Problem to work on: An exact restatement of all the data is required, with the pictures left out.

Start of Supplied material

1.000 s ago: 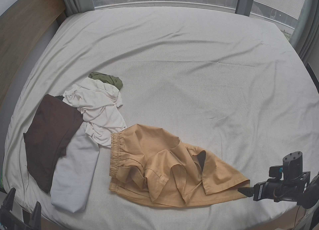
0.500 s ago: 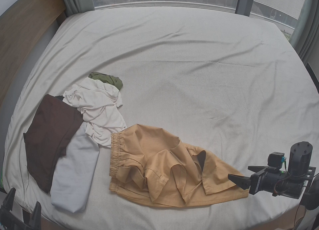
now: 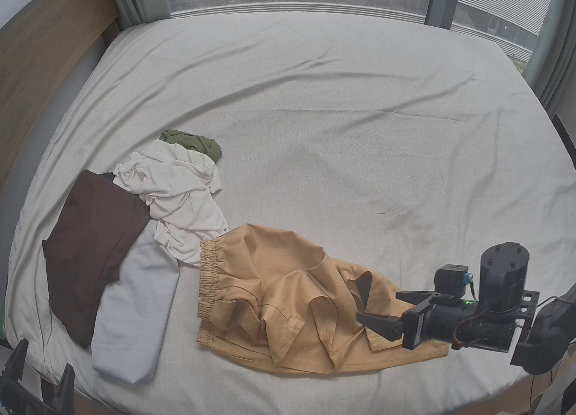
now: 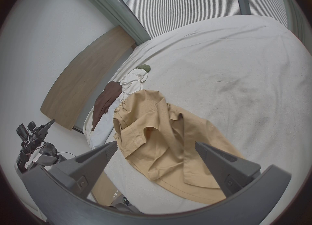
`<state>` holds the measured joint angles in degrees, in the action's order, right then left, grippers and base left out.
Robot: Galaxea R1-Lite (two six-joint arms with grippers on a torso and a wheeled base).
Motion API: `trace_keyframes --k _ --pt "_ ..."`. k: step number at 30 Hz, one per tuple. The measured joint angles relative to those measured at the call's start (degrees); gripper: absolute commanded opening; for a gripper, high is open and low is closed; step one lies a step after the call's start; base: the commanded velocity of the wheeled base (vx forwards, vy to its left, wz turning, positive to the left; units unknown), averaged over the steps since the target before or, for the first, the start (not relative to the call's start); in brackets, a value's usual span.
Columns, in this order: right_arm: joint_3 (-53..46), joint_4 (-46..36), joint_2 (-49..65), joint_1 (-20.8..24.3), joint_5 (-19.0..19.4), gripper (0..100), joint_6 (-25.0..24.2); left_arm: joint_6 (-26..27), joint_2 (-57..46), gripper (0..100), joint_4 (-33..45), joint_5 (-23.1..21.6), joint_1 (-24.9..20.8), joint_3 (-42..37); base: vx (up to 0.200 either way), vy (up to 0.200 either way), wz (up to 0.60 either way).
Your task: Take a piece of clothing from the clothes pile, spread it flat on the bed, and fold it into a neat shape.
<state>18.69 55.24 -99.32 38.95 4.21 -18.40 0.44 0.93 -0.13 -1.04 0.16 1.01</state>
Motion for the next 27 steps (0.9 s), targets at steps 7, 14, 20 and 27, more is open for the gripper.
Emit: trace_keyframes --k 7,14,20,27 --pt "4.32 0.22 -5.28 2.78 0.13 100 -0.35 0.00 0.00 100 0.00 -0.02 0.00 0.00 0.000 0.000 0.00" --pt "7.13 4.44 -11.51 3.90 0.11 100 -0.35 0.00 0.00 100 0.00 -0.02 0.00 0.00 0.000 0.000 0.00" --pt "8.87 6.05 -16.20 5.14 0.11 100 -0.34 0.02 0.00 100 0.02 0.00 0.00 0.00 0.000 0.000 0.00" --pt "11.22 5.96 -18.93 5.67 0.13 100 -0.32 0.00 0.00 100 0.00 -0.02 0.00 0.00 0.000 0.000 0.00"
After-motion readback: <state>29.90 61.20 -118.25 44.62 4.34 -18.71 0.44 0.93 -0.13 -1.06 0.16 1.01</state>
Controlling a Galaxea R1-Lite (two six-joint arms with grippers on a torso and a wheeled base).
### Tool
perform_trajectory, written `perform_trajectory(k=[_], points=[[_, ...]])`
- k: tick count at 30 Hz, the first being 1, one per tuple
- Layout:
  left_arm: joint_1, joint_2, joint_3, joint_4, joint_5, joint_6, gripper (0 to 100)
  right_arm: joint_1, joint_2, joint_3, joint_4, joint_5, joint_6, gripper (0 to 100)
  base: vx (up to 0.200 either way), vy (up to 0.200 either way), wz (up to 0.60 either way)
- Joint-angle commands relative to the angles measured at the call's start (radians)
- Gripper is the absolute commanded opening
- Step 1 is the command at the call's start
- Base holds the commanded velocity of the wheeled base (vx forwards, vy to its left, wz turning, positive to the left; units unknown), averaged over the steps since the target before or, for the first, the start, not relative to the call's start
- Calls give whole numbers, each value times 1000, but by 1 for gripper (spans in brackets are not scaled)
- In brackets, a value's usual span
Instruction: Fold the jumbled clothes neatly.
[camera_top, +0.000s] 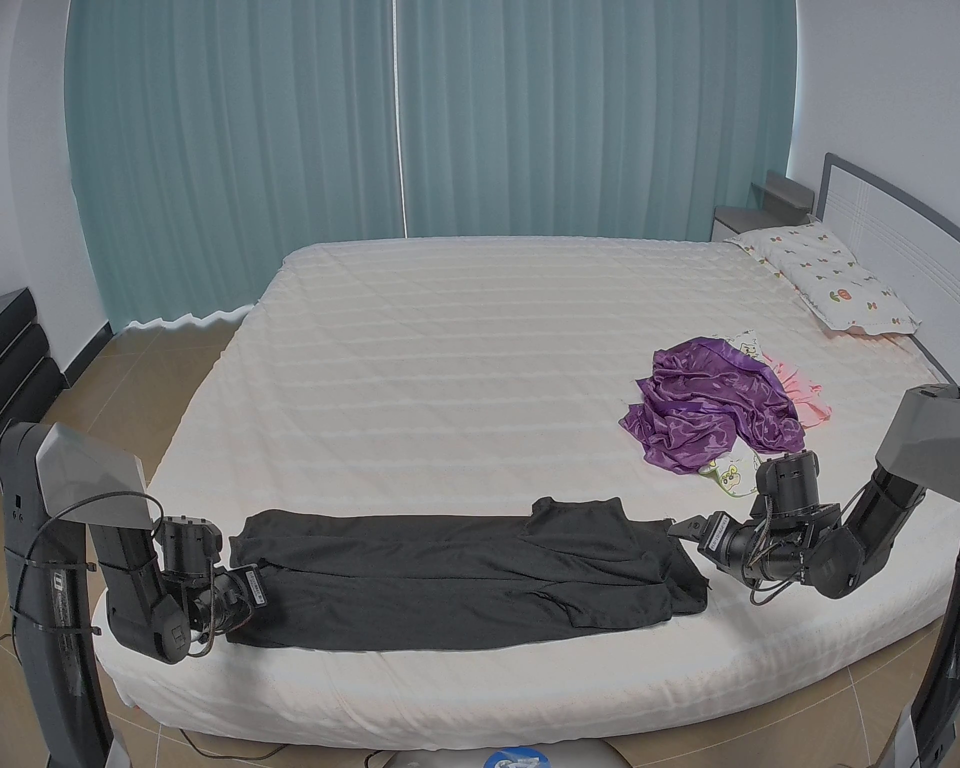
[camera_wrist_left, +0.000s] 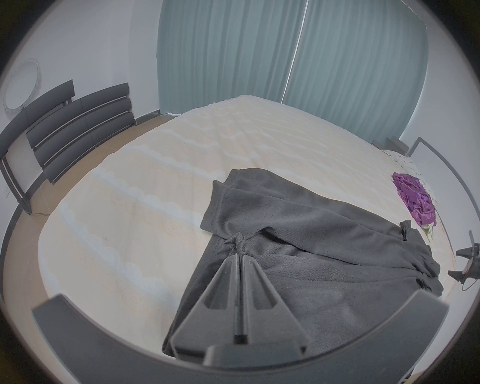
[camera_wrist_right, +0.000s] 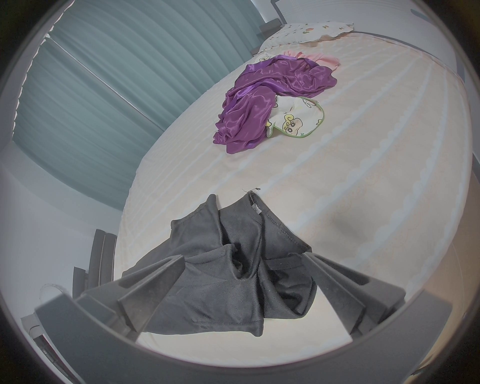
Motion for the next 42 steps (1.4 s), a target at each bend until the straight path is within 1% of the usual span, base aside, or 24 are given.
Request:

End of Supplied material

Solution:
1.000 s ago: 
0.500 s ago: 
now: 
now: 
`<state>` holds the measured joint angles in degrees, in the action's order, right then left, grippers and base left out.
Robot: Galaxea R1-Lite (two six-joint arms with grippers on a torso and a wheeled base).
Motion API: `trace_keyframes --k _ --pt "_ ..."`. k: step number at 30 Hz, one per tuple. The measured joint angles relative to those measured at the call's start (degrees); gripper: absolute commanded opening; for a gripper, high is open and low is closed; step one lies a step after the call's start; base: the commanded velocity of the wheeled base (vx forwards, vy to its left, wz turning, positive to the left; units unknown), averaged over the steps since the target before or, for the first, the start (not relative to the call's start); in brackets, a value's usual span.
Columns, in this order: right_arm: joint_3 (-53..46), joint_4 (-46..36), joint_2 (-49..65), joint_1 (-20.8..24.3), joint_5 (-19.0..19.4), gripper (0..100), joint_6 (-25.0..24.2); left_arm: joint_6 (-26..27), joint_2 (-57..46), gripper (0..100), joint_4 (-33..45), joint_5 (-23.1..21.6), joint_1 (-24.9..20.8), joint_3 (-42..37); base: vx (up to 0.200 either way), vy (up to 0.200 either way), wz (up to 0.60 either way).
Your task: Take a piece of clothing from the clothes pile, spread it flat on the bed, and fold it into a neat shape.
<state>18.69 55.24 -99.32 38.95 4.21 -18.40 0.44 0.93 -0.13 -1.04 0.16 1.01</state>
Motion for the next 27 steps (0.9 s), targets at steps 7, 14, 20 and 27, more is open for the gripper.
Emit: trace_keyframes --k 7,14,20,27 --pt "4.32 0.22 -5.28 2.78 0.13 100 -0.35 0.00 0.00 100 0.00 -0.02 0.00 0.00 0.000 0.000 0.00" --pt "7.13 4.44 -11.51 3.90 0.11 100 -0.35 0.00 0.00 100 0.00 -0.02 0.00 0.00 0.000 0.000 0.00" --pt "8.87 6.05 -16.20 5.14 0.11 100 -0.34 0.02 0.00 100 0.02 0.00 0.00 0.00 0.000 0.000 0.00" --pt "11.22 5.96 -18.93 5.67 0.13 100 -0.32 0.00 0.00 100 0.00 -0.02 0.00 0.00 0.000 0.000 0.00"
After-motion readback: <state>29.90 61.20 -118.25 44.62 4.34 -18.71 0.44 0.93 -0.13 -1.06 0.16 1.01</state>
Controlling a Galaxea R1-Lite (two six-joint arms with grippers on a torso and a wheeled base).
### Tool
perform_trajectory, written `perform_trajectory(k=[_], points=[[_, ...]])`
- k: tick count at 30 Hz, the first being 1, one per tuple
- Layout:
  left_arm: joint_1, joint_2, joint_3, joint_4, joint_5, joint_6, gripper (0 to 100)
  right_arm: joint_1, joint_2, joint_3, joint_4, joint_5, joint_6, gripper (0 to 100)
  base: vx (up to 0.200 either way), vy (up to 0.200 either way), wz (up to 0.60 either way)
- Joint-angle commands relative to the angles measured at the call's start (radians)
- Gripper is the absolute commanded opening
- Step 1 is the command at the call's start
- Base holds the commanded velocity of the wheeled base (vx forwards, vy to its left, wz turning, positive to the left; units unknown), averaged over the steps since the target before or, for the first, the start, not relative to the call's start
- Calls give whole numbers, each value times 1000, but by 1 for gripper (spans in brackets are not scaled)
- In brackets, a value's usual span
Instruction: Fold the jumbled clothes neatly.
[camera_top, +0.000s] 
[camera_wrist_left, +0.000s] 
[camera_wrist_right, +0.000s] 
Motion for the next 42 steps (1.4 s), a target at each bend until the straight path is within 1% of the usual span, base aside, or 24 are given.
Request:

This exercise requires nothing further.